> **Problem requirements**:
The answer must be the full listing, restated word for word.
(Provided material Opens)
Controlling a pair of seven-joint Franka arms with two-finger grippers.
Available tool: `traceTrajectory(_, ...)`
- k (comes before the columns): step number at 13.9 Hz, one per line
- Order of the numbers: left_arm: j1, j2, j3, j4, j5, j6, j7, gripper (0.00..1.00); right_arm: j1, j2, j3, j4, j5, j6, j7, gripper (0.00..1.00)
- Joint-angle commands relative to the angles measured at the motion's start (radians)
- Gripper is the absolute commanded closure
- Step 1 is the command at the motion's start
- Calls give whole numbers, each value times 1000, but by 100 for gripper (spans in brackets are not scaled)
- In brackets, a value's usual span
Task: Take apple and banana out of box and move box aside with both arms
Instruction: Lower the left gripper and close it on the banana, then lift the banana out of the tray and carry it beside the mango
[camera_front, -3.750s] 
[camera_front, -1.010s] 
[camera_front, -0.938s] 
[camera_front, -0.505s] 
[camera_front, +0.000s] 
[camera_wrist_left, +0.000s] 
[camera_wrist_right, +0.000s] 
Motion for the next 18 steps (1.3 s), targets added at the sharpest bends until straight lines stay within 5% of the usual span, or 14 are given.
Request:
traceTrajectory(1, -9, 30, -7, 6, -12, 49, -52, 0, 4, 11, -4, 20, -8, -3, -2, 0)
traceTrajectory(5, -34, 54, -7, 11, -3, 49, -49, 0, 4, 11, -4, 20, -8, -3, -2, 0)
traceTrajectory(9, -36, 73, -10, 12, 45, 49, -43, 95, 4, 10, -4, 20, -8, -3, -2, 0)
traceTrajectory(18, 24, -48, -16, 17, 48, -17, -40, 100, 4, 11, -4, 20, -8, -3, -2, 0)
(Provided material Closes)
> **Output**:
Controlling a pair of seven-joint Franka arms with two-finger grippers.
Available tool: `traceTrajectory(_, ...)`
- k (comes before the columns): step number at 13.9 Hz, one per line
- Order of the numbers: left_arm: j1, j2, j3, j4, j5, j6, j7, gripper (0.00..1.00); right_arm: j1, j2, j3, j4, j5, j6, j7, gripper (0.00..1.00)
- Joint-angle commands relative to the angles measured at the motion's start (radians)
- Gripper is the absolute commanded closure
- Step 1 is the command at the motion's start
- Calls give whole numbers, each value times 1000, but by 100 for gripper (spans in brackets are not scaled)
- In brackets, a value's usual span
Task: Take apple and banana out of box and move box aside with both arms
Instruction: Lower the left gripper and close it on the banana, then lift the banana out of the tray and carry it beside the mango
[camera_front, -3.750s] 
[camera_front, -1.010s] 
[camera_front, -0.938s] 
[camera_front, -0.505s] 
[camera_front, +0.000s] 
[camera_wrist_left, +0.000s] 
[camera_wrist_right, +0.000s] 
Motion for the next 18 steps (1.3 s), targets added at the sharpest bends until straight lines stay within 5% of the usual span, or 14 are given.
Request:
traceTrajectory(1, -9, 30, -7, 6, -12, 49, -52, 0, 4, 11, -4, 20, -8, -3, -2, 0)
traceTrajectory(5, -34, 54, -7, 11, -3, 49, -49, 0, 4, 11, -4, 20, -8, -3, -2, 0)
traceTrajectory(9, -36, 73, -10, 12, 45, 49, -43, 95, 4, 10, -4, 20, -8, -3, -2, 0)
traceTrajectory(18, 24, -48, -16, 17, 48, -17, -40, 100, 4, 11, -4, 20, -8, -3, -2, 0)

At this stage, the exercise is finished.